• **RAW DATA**
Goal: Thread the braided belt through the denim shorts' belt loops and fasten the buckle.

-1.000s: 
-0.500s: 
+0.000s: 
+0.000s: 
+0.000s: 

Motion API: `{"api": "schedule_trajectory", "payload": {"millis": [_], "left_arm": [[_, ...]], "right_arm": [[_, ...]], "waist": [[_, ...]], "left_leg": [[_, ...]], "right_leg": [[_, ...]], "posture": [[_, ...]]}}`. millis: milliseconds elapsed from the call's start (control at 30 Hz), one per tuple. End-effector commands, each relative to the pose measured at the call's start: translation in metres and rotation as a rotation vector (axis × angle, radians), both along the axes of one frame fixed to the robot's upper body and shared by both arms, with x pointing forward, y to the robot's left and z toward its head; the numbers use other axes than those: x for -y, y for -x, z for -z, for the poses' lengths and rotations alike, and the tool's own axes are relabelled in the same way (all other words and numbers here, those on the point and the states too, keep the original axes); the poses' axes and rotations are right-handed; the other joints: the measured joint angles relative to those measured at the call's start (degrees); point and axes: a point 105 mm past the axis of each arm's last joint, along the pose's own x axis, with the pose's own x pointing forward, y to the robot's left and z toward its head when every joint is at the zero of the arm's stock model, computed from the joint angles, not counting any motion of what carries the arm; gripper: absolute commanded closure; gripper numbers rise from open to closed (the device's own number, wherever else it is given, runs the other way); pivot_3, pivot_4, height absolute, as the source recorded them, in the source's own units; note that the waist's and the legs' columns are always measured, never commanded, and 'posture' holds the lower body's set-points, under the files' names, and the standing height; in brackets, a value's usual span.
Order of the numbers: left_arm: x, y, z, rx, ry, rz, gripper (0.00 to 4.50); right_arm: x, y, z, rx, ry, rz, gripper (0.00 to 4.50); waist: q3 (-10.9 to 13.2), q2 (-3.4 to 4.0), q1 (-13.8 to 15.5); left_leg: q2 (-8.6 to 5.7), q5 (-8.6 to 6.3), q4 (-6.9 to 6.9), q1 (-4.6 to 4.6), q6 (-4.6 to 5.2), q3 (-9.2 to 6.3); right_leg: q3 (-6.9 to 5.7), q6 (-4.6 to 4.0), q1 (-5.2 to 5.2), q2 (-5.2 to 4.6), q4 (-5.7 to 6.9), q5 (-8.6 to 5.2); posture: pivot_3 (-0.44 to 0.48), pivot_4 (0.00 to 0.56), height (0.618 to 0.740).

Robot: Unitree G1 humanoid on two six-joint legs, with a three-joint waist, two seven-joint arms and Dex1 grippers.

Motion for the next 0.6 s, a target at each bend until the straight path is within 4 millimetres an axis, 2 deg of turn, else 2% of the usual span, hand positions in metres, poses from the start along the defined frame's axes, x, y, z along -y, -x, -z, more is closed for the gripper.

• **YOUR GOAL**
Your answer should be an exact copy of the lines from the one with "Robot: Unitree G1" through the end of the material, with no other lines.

• **TASK RESPONSE**
Robot: Unitree G1 humanoid on two six-joint legs, with a three-joint waist, two seven-joint arms and Dex1 grippers.

Motion for the next 0.6 s, a target at each bend until the straight path is within 4 millimetres an axis, 2 deg of turn, else 2% of the usual span, hand positions in metres, poses from the start along the defined frame's axes, x, y, z along -y, -x, -z, more is closed for the gripper.

The exercise concludes with that.